# About this exercise
How does the data below read from its first line through the line containing "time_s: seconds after"? Print those lines exactly.

# Data excerpt
§
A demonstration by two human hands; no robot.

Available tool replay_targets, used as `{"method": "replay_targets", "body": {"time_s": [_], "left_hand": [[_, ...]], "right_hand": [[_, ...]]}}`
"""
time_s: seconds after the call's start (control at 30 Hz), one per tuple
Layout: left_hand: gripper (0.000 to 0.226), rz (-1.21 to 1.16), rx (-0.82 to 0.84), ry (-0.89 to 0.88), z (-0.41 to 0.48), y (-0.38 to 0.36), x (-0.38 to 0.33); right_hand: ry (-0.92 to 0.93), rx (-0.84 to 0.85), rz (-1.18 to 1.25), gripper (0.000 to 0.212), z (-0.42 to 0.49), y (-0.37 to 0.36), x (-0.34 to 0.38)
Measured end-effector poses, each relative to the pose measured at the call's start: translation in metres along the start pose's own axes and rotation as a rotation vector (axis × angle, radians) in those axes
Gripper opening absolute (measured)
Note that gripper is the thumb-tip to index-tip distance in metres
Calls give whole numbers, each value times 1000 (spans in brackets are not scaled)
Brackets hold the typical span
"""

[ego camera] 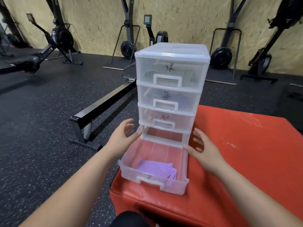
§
# Response area
A demonstration by two human hands; no robot.

Available tool replay_targets, used as `{"method": "replay_targets", "body": {"time_s": [_], "left_hand": [[_, ...]], "right_hand": [[_, ...]]}}`
"""
time_s: seconds after the call's start (control at 30 Hz), one per tuple

What appears above is the complete answer.